以前の店から数えると、ママと知り合って 7年くらいは経過しただろうか。

貪欲な胃袋を満たし、金のないときは安い料金でたらふく食べさせてもらい(其の参照)、会社を辞めるために辞表を書いたのもその店だった(其の参照)。

仕事の話は一切せず、いつも楽しく酒を飲んだ(其の参照)。

店が変わってからも毎週のように通い続け(其の参照)、注文していないものやメニューにないものまで食べさせてもらった(其の参照)。

訳の分からない話で盛り上がり(其の参照)、時には謎の歌を歌ったり店主の自室で飲んだりもした(其の参照)。

まだ若かったこともあるが、その時はこれから先も何も変わらず、いつまでも似たような時間が流れるように思っており、それが終わりを告げることになろうとは夢にも思っていなかった。

そう、会社から大阪本社への転勤を命ぜられるまでは。

前の会社から通して 10年も付き合っている仕事仲間たちと別れるのは辛く、長年に渡って通い慣れたその店で、食べ慣れたものを味わえなくなるのも辛かった。

しかし、そこは悲しきサラリーマン。

会社の命令には逆らえず、途中まで進んでいた歯の治療も突貫工事で終わらせて、転勤の準備を開始した。

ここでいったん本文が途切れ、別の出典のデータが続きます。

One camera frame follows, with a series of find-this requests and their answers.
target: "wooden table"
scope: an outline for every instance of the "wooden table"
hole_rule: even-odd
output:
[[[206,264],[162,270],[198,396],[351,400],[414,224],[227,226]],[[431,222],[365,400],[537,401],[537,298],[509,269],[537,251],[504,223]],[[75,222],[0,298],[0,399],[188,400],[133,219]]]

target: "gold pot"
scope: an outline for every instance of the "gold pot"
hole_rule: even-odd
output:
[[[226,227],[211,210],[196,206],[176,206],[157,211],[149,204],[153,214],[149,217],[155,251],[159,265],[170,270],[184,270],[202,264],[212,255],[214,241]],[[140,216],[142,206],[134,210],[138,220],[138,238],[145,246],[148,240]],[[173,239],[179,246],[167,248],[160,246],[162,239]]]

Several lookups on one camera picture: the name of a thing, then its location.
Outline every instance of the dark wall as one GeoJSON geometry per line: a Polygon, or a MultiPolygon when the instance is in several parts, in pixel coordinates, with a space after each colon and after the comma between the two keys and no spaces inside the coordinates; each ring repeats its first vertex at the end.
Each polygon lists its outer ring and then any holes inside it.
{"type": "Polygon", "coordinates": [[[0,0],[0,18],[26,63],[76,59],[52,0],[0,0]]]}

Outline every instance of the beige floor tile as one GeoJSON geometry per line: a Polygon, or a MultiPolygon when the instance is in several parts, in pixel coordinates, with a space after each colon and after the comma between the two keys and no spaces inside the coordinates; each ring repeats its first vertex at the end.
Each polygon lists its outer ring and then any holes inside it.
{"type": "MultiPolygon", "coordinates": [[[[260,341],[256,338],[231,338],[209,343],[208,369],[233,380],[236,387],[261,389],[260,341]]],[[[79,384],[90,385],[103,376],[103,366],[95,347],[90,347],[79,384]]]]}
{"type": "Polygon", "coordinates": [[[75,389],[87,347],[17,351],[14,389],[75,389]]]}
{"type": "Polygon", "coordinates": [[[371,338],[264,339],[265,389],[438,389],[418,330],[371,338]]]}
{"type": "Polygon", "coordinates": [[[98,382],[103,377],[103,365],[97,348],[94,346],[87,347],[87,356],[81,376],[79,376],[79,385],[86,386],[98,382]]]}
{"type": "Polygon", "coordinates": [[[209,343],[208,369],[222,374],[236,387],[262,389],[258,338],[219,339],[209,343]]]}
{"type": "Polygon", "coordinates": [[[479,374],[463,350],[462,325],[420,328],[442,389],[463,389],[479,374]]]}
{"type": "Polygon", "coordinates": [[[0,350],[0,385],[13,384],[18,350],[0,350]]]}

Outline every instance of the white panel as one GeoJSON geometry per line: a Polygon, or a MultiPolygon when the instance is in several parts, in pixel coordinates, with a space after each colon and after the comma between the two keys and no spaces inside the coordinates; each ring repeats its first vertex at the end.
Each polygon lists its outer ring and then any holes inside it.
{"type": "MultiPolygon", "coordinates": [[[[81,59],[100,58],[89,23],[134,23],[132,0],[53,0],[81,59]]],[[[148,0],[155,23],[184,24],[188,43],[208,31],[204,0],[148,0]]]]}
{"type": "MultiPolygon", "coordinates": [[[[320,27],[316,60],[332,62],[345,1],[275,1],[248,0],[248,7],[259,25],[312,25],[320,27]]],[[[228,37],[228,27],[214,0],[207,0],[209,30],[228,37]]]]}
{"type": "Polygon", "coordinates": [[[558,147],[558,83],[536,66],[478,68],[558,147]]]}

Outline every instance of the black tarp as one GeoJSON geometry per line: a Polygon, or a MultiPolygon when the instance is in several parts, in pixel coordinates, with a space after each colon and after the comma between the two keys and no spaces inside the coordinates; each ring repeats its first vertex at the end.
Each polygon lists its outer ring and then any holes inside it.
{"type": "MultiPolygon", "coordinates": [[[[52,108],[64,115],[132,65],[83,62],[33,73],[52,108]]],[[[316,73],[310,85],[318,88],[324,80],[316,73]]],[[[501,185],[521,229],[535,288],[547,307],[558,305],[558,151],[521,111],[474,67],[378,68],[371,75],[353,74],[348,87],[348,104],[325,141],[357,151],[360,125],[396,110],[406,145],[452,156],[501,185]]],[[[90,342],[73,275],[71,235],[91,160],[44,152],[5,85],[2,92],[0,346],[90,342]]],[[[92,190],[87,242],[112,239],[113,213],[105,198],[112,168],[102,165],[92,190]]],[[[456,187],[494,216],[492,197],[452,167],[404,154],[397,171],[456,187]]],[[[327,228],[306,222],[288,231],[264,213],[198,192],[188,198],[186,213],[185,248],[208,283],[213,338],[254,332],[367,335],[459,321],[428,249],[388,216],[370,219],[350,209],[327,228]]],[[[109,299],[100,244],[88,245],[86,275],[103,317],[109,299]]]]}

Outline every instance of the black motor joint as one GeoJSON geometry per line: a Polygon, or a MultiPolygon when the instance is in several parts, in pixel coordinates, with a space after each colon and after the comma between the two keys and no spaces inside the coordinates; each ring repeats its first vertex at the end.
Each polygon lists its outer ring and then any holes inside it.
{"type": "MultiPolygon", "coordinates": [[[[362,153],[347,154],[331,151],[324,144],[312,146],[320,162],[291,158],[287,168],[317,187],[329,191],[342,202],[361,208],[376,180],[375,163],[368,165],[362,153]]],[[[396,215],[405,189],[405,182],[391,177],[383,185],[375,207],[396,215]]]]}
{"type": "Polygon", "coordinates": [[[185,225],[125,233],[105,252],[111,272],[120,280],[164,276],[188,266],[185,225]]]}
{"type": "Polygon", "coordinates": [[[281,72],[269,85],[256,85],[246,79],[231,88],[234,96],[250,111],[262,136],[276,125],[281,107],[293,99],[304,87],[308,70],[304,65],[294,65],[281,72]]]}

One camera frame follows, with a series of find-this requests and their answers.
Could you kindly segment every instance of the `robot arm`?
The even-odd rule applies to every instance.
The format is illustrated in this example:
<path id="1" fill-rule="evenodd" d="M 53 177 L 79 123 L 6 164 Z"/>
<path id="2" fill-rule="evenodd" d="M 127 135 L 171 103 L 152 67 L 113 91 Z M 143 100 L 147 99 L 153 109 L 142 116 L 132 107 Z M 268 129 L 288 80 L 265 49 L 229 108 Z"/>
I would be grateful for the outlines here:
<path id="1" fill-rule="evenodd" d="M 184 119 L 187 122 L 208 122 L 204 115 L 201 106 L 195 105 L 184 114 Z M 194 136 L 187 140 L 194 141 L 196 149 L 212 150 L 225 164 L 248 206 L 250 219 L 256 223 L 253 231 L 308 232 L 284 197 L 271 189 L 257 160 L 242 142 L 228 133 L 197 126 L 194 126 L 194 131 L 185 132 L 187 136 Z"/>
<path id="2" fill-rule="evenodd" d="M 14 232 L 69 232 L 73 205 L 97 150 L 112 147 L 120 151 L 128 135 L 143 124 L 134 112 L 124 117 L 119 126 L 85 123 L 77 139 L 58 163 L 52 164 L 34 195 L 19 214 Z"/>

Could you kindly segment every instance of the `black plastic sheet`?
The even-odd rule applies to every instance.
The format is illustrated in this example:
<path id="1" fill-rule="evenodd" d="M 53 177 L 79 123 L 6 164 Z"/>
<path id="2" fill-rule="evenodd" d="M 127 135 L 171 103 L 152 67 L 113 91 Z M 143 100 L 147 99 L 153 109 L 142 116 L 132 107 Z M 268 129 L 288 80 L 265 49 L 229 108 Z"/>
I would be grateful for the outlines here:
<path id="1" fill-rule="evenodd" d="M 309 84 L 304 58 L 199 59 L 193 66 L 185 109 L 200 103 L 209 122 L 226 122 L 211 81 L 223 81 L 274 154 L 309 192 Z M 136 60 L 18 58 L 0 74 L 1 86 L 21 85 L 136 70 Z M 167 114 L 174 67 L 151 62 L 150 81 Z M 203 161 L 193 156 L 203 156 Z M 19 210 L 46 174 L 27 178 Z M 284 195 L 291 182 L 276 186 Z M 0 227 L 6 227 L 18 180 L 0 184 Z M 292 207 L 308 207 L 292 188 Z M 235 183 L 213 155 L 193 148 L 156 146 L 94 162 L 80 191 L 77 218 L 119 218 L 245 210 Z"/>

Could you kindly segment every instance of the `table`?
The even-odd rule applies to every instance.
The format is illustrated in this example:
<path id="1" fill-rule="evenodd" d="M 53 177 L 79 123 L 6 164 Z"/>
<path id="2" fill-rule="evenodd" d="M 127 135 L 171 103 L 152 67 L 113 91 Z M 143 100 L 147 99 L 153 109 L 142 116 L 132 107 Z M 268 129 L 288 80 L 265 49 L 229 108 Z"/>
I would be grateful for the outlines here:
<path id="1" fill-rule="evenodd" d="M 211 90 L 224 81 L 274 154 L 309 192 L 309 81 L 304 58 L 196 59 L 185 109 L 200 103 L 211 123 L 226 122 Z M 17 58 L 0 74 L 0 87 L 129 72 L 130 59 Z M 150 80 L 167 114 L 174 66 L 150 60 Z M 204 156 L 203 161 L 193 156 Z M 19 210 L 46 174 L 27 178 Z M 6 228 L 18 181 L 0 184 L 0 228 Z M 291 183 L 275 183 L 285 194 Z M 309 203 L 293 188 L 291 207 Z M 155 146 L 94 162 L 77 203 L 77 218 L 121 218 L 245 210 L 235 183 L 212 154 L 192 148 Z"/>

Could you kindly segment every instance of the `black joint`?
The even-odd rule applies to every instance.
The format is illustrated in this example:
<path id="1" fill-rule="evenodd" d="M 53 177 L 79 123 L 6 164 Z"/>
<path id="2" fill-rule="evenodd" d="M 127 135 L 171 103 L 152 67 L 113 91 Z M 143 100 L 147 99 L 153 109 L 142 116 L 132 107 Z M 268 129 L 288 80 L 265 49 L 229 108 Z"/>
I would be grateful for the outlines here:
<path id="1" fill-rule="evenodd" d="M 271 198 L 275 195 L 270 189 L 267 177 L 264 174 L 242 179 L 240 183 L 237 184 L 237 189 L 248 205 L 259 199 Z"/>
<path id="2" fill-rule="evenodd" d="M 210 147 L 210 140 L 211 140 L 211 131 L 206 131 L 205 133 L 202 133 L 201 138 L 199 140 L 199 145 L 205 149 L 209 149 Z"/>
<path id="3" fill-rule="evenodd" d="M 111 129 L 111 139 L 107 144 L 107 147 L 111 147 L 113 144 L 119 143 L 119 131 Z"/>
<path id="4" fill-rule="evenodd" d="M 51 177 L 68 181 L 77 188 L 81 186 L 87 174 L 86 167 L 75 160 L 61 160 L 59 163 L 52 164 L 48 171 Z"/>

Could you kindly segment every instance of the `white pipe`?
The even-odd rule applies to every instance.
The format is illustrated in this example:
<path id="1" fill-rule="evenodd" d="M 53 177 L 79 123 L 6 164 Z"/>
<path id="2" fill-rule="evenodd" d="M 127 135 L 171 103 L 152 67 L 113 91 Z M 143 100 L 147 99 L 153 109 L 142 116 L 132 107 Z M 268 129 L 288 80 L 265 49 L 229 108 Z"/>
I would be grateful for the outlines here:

そして、気の合う仲間と最後の食事をしたのはもちろんこの店だ。

他部署の人間も集まって開いてくれた送別会は別の店だったが、やっぱり最後に本当に心から楽しめるのは、いつもの仲間といつもの店だ。

自分も店の大将もママも、しんみりするのは好きじゃないので相変わらずの大笑い、大騒ぎしながらその店で最後の夜を過ごした。

そしてそれから数日後、楽しかった店、愉快な仲間、住みなれた町に別れを告げて乗り込んだ飛行機の機首は西へ。

翌年、出張で元の職場を訪れて二泊目の夜に店に顔を出したが、仲間のみんなとではなかったのでイマイチ盛り上がりに欠けた。

その翌年、さらに次の年と、帰省の途中で寄っては見たものの、いつもタイミングが悪くて定休日の曜日ばかり。

店の前まで行ってはみたが、店の戸は固く閉ざされ中には灯りもない。

とりあえずは寄ったという証にメモを入れておいた。

そのうちに帰省に利用する空港を変えたため、その店のある昔住み慣れた町を通過することさえなくなってしまった。

そして、店は記憶の中で当時のまま時が止まり、想い出の居酒屋となってしまったのである。